The answer must be every line of the records in which the string "data" appears.

- - - - - - -

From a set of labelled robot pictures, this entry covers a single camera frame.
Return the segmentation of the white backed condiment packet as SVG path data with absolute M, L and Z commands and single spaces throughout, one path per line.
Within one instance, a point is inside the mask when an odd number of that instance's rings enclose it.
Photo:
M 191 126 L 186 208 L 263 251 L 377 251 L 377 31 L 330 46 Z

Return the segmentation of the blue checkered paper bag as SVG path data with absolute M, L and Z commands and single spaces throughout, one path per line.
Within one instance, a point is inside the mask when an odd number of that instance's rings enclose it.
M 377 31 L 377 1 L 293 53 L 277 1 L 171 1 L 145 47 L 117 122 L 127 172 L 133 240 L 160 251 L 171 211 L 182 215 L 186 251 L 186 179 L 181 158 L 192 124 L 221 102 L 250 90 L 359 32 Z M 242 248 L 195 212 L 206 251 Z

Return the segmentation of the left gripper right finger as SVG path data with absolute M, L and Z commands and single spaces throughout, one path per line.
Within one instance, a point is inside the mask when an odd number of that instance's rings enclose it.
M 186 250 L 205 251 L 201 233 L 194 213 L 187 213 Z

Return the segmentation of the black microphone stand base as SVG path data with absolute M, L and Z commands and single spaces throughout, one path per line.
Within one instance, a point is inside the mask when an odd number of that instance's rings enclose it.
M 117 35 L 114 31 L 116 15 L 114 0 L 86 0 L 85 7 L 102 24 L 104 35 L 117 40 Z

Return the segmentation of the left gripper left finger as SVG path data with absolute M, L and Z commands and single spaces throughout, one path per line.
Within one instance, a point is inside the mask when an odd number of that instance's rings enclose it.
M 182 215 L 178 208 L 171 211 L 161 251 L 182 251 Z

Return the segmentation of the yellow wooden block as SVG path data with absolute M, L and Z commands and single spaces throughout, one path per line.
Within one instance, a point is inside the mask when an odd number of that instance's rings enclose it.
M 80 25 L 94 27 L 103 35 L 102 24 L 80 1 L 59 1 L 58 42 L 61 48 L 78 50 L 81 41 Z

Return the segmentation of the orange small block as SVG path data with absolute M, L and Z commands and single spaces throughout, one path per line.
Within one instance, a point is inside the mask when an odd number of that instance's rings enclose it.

- - - - - - -

**Response to the exercise**
Return the segmentation of the white backed condiment packet as SVG path data with absolute M, L and Z commands and single spaces throughout, one path per line.
Return the segmentation of the blue checkered paper bag as SVG path data with absolute M, L and Z commands and single spaces throughout, one path per line.
Return the segmentation of the left gripper right finger as SVG path data with absolute M, L and Z commands and single spaces throughout, one path per line.
Return the segmentation of the black microphone stand base as SVG path data with absolute M, L and Z commands and single spaces throughout, one path per line.
Return the segmentation of the left gripper left finger as SVG path data with absolute M, L and Z commands and single spaces throughout, one path per line.
Return the segmentation of the yellow wooden block as SVG path data with absolute M, L and Z commands and single spaces throughout, one path per line.
Return the segmentation of the orange small block as SVG path data with absolute M, L and Z commands and single spaces throughout, one path per line.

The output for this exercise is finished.